> **Work item**
Write out each line of the material again, word for word.

── Material provided

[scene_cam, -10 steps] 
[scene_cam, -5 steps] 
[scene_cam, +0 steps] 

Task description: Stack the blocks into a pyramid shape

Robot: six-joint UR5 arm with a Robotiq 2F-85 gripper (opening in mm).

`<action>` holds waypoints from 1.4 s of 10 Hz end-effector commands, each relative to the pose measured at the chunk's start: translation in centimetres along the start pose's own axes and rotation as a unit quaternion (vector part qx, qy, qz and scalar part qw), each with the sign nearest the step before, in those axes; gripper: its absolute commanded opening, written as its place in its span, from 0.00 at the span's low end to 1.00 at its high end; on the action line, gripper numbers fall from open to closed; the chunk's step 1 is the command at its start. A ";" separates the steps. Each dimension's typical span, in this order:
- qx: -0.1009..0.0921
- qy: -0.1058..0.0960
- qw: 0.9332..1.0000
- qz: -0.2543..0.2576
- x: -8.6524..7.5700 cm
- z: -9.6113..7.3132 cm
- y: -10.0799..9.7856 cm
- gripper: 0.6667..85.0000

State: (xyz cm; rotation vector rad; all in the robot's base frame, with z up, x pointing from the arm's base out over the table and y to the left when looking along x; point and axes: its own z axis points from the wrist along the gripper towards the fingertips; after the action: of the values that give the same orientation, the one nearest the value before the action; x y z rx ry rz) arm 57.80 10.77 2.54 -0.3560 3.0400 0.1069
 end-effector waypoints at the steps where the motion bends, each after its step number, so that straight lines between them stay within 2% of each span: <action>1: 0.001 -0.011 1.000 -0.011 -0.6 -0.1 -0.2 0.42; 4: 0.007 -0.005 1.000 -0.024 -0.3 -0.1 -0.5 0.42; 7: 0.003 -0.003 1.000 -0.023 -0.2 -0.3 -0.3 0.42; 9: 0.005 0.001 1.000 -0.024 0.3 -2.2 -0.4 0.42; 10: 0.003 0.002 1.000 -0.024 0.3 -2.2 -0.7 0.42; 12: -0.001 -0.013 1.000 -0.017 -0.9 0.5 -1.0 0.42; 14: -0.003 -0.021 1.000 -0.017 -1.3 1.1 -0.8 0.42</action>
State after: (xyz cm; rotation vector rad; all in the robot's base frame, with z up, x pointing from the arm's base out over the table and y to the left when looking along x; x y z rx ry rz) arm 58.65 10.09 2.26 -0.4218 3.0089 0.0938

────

> **Reply**
[scene_cam, -10 steps] 
[scene_cam, -5 steps] 
[scene_cam, +0 steps] 

Task description: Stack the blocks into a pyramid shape

Robot: six-joint UR5 arm with a Robotiq 2F-85 gripper (opening in mm).

`<action>` holds waypoints from 1.4 s of 10 Hz end-effector commands, each relative to the pose measured at the chunk's start: translation in centimetres along the start pose's own axes and rotation as a unit quaternion (vector part qx, qy, qz and scalar part qw), each with the sign nearest the step before, in those axes; gripper: its absolute commanded opening, written as its place in its span, from 0.00 at the span's low end to 1.00 at its high end; on the action line, gripper numbers fall from open to closed; the chunk's step 1 is the command at its start. A ";" separates the steps. Each dimension's typical span, in this order:
- qx: -0.1009..0.0921
- qy: -0.1058..0.0960
- qw: 0.9332..1.0000
- qz: -0.2543..0.2576
- x: -8.6524..7.5700 cm
- z: -9.6113..7.3132 cm
- y: -10.0799..9.7856 cm
- gripper: 0.6667..85.0000

State: (xyz cm; rotation vector rad; all in the robot's base frame, with z up, x pointing from the arm's base out over the table and y to the left when looking along x; point and axes: its own z axis points from the wrist along the gripper towards the fingertips; after the action: of the values that give the same orientation, the one nearest the value before the action; x y z rx ry rz) arm 57.80 10.77 2.54 -0.3560 3.0400 0.1069
 end-effector waypoints at the steps where the motion bends, each after its step number, so that straight lines between them stay within 2% of each span: <action>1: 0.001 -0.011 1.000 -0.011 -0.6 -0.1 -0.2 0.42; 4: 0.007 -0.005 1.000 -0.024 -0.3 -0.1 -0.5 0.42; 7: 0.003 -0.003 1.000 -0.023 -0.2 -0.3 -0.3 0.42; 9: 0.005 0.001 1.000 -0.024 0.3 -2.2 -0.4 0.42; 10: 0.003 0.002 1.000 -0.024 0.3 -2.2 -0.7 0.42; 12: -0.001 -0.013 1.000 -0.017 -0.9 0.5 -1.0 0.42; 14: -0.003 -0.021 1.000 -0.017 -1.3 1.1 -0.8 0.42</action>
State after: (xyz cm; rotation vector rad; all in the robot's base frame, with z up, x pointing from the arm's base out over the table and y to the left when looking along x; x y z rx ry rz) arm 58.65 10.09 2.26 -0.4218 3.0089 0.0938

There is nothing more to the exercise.